Stored records
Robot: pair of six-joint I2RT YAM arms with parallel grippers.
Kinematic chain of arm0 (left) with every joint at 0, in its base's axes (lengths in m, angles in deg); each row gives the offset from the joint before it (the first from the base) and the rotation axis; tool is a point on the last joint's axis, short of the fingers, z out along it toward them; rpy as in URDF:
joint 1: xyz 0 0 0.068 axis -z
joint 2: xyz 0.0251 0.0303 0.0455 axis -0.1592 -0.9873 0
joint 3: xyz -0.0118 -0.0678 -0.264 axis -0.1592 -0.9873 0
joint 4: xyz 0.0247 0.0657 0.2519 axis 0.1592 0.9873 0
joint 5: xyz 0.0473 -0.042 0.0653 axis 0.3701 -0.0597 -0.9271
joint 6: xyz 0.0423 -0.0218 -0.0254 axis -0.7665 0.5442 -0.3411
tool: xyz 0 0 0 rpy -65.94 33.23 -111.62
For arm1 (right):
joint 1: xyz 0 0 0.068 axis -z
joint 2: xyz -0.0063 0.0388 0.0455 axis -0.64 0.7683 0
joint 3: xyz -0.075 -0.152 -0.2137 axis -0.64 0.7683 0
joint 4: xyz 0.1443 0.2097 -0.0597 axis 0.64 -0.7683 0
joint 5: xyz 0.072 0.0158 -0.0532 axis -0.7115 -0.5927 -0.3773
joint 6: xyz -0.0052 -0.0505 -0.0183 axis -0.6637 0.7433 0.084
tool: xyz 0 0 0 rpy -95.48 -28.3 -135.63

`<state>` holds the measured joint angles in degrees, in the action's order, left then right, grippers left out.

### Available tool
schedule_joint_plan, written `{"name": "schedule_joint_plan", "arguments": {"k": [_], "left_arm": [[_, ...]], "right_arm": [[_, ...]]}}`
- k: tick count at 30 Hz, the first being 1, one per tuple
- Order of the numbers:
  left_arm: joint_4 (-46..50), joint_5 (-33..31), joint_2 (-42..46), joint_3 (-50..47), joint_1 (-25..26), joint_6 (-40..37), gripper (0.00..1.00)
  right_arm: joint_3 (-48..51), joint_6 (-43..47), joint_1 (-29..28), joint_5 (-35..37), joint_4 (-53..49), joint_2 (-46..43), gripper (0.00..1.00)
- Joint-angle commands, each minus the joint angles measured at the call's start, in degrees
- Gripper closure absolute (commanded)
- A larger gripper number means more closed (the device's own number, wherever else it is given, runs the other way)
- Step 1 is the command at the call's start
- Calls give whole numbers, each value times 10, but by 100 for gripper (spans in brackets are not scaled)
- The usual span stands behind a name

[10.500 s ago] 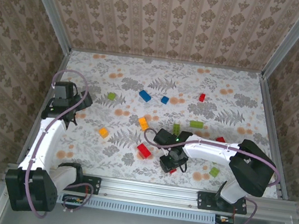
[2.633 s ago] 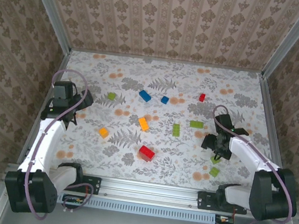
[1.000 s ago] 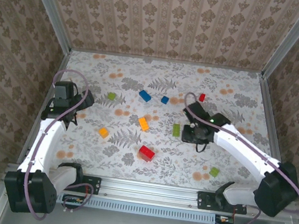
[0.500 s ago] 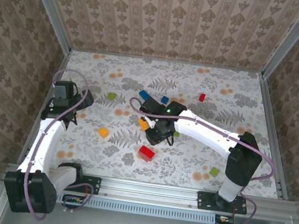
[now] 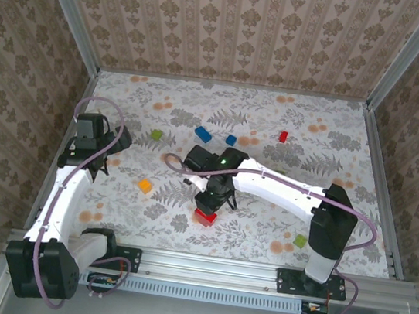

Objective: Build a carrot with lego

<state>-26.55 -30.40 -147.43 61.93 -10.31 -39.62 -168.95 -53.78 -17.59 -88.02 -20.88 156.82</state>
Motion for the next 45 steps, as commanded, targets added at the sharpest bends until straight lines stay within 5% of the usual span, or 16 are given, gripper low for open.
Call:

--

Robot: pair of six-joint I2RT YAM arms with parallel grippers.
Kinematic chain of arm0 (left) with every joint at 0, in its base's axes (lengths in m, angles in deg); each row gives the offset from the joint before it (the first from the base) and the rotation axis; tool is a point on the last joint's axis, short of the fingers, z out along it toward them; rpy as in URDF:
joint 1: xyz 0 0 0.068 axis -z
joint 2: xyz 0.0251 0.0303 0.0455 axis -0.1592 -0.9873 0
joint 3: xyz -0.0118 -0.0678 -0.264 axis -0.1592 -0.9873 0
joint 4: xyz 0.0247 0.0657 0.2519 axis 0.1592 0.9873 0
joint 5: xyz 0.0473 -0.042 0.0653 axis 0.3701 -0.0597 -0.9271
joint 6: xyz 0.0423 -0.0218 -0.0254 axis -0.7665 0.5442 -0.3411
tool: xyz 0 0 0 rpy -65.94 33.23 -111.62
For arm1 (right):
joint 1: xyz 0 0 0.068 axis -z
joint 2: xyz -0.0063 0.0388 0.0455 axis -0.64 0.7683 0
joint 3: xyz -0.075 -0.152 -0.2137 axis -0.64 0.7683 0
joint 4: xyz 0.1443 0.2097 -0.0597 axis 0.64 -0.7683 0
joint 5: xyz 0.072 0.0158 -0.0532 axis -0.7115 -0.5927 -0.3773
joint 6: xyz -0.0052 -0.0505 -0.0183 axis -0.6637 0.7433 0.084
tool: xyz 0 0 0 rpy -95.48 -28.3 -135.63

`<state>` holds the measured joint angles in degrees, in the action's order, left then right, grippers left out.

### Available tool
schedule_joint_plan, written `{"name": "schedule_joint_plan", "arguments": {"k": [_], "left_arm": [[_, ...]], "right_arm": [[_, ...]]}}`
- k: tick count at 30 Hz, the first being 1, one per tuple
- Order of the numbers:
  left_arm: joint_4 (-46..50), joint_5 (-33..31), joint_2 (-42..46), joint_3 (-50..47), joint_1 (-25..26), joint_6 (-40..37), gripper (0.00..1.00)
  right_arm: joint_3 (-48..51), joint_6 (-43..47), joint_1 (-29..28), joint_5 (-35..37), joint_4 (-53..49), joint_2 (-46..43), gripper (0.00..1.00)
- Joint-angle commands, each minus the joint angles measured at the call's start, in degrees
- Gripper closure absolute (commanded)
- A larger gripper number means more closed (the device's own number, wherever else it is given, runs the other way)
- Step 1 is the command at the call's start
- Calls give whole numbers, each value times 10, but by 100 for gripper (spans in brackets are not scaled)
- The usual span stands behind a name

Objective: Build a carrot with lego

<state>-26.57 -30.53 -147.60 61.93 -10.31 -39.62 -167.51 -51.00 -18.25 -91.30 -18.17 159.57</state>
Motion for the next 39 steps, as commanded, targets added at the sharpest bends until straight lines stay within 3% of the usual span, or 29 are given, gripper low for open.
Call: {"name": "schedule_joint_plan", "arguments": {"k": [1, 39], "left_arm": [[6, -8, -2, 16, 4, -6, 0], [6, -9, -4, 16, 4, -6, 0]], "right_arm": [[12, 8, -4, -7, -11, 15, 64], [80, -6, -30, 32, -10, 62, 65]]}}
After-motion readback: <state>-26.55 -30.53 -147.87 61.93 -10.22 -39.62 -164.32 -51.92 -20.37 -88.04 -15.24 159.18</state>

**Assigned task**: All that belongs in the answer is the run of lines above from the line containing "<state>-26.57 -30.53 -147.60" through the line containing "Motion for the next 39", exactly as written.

**Output of the exercise**:
<state>-26.57 -30.53 -147.60 61.93 -10.31 -39.62 -167.51 -51.00 -18.25 -91.30 -18.17 159.57</state>
Motion for the next 39 steps, as commanded, targets added at the sharpest bends until straight lines stay within 3% of the usual span, or 29 are given, gripper low for open.

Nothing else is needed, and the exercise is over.